* [Task]: When a line below contains the string "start", show that line.

↓

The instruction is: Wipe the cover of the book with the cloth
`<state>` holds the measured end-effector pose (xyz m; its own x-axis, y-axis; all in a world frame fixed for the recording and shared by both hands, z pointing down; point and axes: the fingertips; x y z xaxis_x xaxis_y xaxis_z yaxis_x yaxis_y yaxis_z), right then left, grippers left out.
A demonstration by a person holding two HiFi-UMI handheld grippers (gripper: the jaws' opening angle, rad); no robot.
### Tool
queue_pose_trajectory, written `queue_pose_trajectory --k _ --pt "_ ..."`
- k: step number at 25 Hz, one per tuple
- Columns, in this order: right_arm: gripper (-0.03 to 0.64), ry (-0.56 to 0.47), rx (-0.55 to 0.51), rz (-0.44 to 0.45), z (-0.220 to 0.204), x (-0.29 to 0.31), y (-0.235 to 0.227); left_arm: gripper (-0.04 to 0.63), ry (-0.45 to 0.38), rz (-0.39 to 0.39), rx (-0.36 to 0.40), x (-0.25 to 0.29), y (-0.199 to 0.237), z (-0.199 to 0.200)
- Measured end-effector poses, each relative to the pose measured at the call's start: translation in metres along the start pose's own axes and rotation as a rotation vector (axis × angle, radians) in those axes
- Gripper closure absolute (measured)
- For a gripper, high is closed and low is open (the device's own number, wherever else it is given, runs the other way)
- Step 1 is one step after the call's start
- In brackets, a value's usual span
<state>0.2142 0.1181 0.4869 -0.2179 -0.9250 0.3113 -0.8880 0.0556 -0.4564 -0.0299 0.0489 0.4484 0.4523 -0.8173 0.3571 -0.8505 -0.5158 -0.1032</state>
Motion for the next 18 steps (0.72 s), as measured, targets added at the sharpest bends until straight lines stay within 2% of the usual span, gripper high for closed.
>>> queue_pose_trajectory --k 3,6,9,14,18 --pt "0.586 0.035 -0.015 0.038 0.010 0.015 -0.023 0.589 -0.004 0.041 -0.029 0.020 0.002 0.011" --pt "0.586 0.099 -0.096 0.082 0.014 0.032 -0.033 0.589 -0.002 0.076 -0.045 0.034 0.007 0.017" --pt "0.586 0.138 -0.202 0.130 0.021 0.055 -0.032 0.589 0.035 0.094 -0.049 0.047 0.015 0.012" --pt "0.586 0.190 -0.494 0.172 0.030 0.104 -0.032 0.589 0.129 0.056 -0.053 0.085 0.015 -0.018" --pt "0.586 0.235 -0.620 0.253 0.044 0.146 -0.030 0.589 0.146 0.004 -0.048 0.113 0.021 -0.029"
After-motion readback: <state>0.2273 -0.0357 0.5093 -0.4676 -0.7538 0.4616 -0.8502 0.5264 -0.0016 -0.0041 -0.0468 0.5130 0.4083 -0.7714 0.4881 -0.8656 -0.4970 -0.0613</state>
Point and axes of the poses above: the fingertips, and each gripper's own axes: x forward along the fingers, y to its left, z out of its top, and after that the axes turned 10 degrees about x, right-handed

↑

* [Expected answer]:
- Measured end-effector poses, each relative to the pose measured at the call's start: translation in metres along the start pose's own axes and rotation as a rotation vector (axis × angle, radians) in those axes
- Step 1 is one step after the call's start

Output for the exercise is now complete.